On this date in 1993 I started my very first paralegal job in Atlanta. I remember it only because it's the same date as my parents' wedding anniversary. I was smart, a hard worker, and completely unprepared.
I had been a paralegal for more than seven years, but I knew nothing about Georgia law. Atlanta is a very large metropolitan area with the largest airport in the world. The town is encircled by interstate 285, a/k/a the Indy 500. Knoxville is the largest town in East Tennessee but its population is roughly a tenth that of Atlanta. It would take probably a full day to walk all over downtown Atlanta. You can walk all over downtown Knoxville in less than an hour. Most Knoxville lawyers file cases in Knox County, which encompasses most all of the city and county. In Atlanta, you have Fulton County, DeKalb County, Cobb County, etc.
In Knoxville, in 1993, most lawyers were very civil Southern Gentlemen and Ladies, who all played by the same rules. In Atlanta, practicing law as a litigator was more like a bloodsport.
In Knoxville, I once watched an attorney call a judge's secretary and sweet talk her into postponing his trial because he was scheduled to be out of town on a fishing trip. In Atlanta, trial calendars are published in the local legal publication and lawyers have to either settle or be ready to go with a couple hours' notice.
My job as a paralegal was rapidly evolving. At my last job in Knoxville I had a nice office with a window but no computer. Not even a typewriter. In Atlanta I didn't have a window but for the first time I had a computer! Shortly after I started, we got color monitors. We used WordPerfect. I had taken a class in WordPerfect in Knoxville but it was still a learning situation for me. I got a lot of emails from my very demanding boss.
Everything was paper in those days. All court filings were done in person. In Knoxville, I could walk to all of the places downtown where filings were done, and I never had to get in my car. All the paralegals in the Atlanta firm took turns going to the local courthouses [DeKalb, Fulton, and sometimes Cobb] and filing pleadings, copying things out of court files, delivering letters to judges, etc. The Courthouse Run usually took several hours and you had to use your car. I kept sneakers under my desk and quarters in my car to feed parking meters.
Sometimes the Atlanta lawyers would wait until the last minute to file pleadings in court and then two paralegals had to "tag team" -- one driving and one jumping out of the car and running into the courthouse to file the pleadings right before the court's filing desk closed. Downtown Atlanta between 4 and 5 pm on a weekday is not for the faint of heart.

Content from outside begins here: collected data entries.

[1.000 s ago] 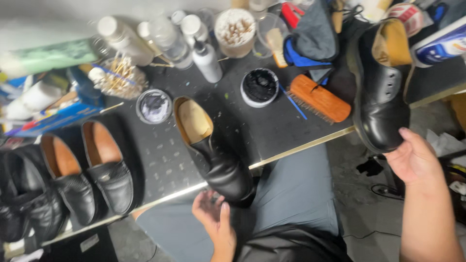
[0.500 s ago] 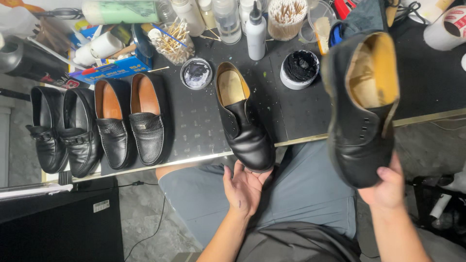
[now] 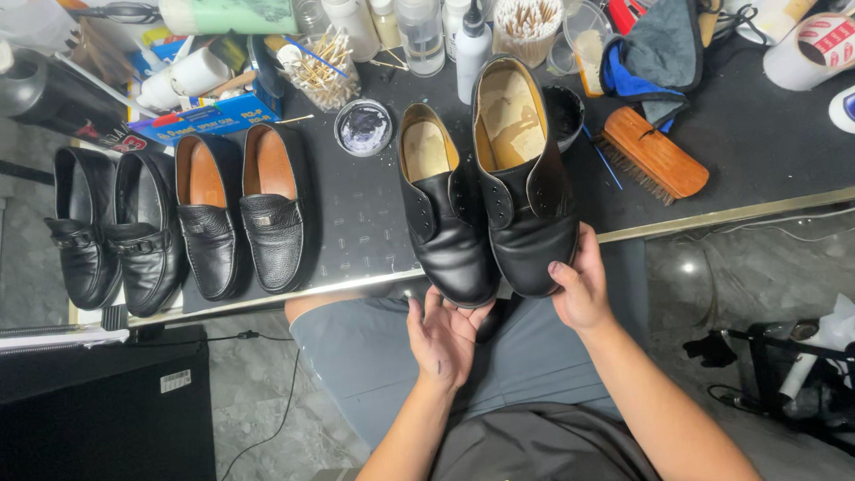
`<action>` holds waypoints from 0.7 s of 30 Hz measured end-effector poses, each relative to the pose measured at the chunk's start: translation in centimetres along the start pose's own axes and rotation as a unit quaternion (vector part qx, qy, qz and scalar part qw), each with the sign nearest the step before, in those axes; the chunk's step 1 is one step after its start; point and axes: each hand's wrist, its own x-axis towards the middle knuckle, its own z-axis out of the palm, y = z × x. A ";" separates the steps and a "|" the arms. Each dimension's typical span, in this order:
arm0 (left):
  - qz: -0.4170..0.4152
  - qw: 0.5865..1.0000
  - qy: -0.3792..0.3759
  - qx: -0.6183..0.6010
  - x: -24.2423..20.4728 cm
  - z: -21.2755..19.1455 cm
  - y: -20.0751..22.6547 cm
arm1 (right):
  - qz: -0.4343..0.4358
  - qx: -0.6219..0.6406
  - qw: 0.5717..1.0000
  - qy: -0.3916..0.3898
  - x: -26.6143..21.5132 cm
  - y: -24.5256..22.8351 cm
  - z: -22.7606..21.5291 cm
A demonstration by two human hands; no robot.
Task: The person cleans a pair of black leather shoes using a brush and a sponge. They apply a cleaning solution from a bottle to the sponge and wipe the shoes, focusing on the toe and sides. The person handles the shoes one at a time, rotating them to access different areas.
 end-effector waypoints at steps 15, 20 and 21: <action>0.007 1.000 -0.007 -0.004 0.1 -0.4 -0.4 | 0.000 -0.009 1.000 0.012 0.6 0.0 -1.0; 0.009 1.000 -0.011 0.002 0.1 -0.7 -0.8 | 0.007 -0.012 1.000 0.021 0.6 0.0 -1.2; 0.017 0.999 0.010 0.032 -0.1 -0.9 -0.9 | 0.006 -0.010 1.000 0.020 0.6 0.1 -1.3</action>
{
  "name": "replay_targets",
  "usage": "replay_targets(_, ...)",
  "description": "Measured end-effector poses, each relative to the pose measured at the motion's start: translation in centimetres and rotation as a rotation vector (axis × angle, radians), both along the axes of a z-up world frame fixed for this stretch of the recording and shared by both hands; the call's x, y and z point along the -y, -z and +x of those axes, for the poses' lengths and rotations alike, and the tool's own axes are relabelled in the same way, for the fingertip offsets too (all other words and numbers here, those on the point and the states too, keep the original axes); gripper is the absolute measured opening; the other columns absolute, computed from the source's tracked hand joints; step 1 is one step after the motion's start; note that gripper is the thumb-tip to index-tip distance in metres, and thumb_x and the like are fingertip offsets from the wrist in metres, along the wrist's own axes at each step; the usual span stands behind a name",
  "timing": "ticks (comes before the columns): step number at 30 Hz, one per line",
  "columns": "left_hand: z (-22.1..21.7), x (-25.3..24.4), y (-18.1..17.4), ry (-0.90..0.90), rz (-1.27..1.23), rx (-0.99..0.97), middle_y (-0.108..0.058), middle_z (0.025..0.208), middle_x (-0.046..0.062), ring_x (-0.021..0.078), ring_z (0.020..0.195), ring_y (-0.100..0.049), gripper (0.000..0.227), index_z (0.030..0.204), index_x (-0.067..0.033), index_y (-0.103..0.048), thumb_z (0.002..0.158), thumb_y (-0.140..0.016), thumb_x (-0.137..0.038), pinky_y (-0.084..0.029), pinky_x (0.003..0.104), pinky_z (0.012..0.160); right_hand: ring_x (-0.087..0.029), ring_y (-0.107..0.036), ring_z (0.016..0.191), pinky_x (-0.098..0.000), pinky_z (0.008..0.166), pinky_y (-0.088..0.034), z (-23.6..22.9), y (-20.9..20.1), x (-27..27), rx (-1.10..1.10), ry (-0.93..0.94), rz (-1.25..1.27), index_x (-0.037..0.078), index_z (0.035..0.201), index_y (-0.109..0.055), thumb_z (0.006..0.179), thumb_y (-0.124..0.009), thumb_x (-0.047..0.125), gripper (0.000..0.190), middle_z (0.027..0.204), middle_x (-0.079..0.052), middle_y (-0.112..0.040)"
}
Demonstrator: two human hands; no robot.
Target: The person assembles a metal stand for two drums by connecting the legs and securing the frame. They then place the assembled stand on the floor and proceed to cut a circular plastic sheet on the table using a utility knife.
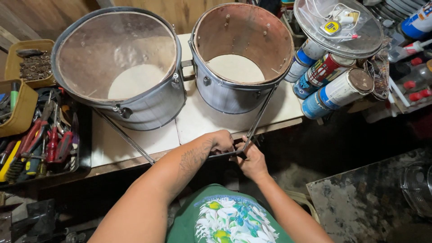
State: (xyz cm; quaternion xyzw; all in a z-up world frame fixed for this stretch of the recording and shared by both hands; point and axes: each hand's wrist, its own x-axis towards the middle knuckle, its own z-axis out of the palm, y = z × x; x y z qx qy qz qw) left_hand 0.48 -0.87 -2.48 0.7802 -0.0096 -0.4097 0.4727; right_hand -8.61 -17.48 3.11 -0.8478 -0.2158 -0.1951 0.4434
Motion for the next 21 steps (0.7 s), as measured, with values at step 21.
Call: replay_targets(21,0.2,-0.5,-1.7,0.076,0.112,0.092,-0.070,0.079,0.024,0.0394,0.077,-0.072,0.014,0.078,-0.0066,-0.080,0.066,-0.086,-0.012,-0.058,0.052,0.057,-0.029,-0.068,0.120,-0.0405,0.101,-0.055,0.1,1.2,0.2,-0.008,0.000,-0.002,0.016,0.077,-0.069,0.071,-0.092,0.027,0.026,0.096,-0.001,-0.078)
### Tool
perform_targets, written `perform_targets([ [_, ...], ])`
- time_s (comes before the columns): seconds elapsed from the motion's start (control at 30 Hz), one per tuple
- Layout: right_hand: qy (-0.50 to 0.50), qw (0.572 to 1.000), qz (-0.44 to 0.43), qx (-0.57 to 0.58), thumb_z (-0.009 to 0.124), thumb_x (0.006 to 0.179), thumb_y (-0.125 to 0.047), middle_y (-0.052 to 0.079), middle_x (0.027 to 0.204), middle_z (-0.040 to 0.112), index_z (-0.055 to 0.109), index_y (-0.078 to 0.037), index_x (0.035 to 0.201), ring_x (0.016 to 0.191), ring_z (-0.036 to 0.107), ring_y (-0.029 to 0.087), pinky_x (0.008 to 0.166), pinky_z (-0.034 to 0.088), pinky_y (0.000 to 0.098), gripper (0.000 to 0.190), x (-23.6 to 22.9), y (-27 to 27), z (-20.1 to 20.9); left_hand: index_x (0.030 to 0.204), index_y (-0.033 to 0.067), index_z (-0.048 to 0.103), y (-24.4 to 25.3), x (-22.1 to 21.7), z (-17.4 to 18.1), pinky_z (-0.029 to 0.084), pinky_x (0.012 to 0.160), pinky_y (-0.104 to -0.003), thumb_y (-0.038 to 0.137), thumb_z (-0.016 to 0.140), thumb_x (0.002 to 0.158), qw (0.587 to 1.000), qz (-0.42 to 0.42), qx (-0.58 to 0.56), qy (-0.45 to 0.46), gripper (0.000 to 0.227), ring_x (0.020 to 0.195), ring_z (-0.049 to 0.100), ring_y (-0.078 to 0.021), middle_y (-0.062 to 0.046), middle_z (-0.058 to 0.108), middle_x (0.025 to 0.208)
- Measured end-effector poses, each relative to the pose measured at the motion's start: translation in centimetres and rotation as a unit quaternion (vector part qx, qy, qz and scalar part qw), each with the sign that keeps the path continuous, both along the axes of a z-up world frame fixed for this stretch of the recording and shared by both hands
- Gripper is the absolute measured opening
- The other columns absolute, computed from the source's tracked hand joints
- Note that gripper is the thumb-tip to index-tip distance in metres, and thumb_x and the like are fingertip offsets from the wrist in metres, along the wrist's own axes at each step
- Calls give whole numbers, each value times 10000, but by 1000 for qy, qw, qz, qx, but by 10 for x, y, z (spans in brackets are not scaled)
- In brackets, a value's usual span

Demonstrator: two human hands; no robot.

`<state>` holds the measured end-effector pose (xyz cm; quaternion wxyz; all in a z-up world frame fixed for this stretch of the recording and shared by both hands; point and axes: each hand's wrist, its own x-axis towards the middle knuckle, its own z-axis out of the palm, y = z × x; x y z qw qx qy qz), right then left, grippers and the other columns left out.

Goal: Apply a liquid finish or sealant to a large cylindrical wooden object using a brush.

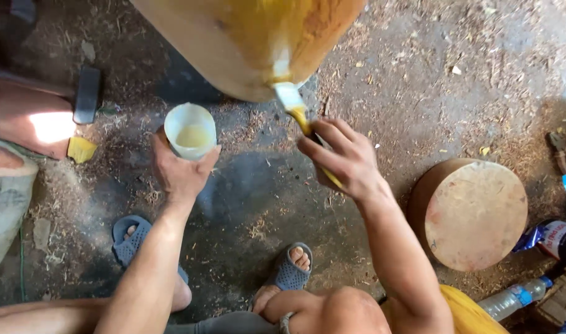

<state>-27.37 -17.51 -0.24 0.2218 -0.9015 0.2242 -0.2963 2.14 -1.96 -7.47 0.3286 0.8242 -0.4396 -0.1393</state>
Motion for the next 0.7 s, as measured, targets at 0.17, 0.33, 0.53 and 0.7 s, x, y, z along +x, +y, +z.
perform_targets([
  [0.17, -113, 984, -103, -93, 768, 849, -55, 188, 1076, 694, 737, -88, 1026, 950, 732, 376, 785, 638, 449, 184, -37, 19, 67, 1299, 22, 558, -3, -1, 0, 520, 933, -476, 376, 965, 672, 1000, 10, 0, -27, 827, 1106, 642, -346, -170, 624, 1211],
  [0.33, 68, 995, 78, 5, 760, 686, -102, 142, 1036, 679, 710, -82, 1121, 895, 664, 309, 677, 582, 414, 438, 13, 19, -3, 1313, 45, 573, -3, 0, -6, 522, 967, -471, 361, 956, 681, 998, 19, -44, -40, 803, 1125, 644, -333, -141, 632, 1213],
  [0.53, 3, 994, 55, -90, 720, 836, -10, 180, 1127, 693, 696, -64, 1208, 928, 695, 287, 728, 610, 392, 377, 32, -17, 106, 1304, 42, 576, -17, 6, 9, 513, 946, -469, 359, 956, 638, 998, 46, -45, -15, 829, 1109, 636, -341, -156, 626, 1198],
  [0.7, -3, 989, -89, -115, 768, 901, -65, 228, 1099, 715, 714, -91, 1123, 977, 740, 367, 823, 623, 435, 230, 8, -4, 182, 1333, 21, 553, -17, 4, 5, 504, 976, -473, 351, 968, 670, 996, 23, -84, -14, 849, 1129, 625, -350, -156, 626, 1231],
])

In Knoxville I had only known one female attorney, and she just did legal research and stayed in the background. In Atlanta, I worked for a female attorney who was so ferocious that local paralegals didn't want to work for her, which is why I was hired, from Tennessee.
I had no idea what I was getting into. My Atlanta boss was a really hard taskmaster but I did learn a lot. I never went on vacation or stayed home sick that she didn't call me at least once, and sometimes multiple times a day. I had pneumonia once and was out sick for a week, and she called me and said if I didn't come back to work my pay would be docked. I went back to work. She was really a character. She used to routinely make plaintiffs cry in deposition -- and the secretary, associate and I would make bets how long the poor deponent would last before breaking down in tears. Usually it was accomplished by page 10 in the transcript. I devoted many pages to that attorney in my recent memoir, Talking Back: Stories from the Big Hair and Pantyhose Years. Of course I didn't use her real name. She is now retired.
Of course, my gameplan in 1993 was to simply work until I got married and started having children. That didn't happen.
Now that I'm older I look back sometimes and marvel at how energetic and optimistic I was as a young woman. I didn't give up on finding a husband until I turned 40, but I was relieved to throw away my pantyhose and buy stretchy pants, and go to work in the legal department of a company, which is FAR less stressful than working in a firm.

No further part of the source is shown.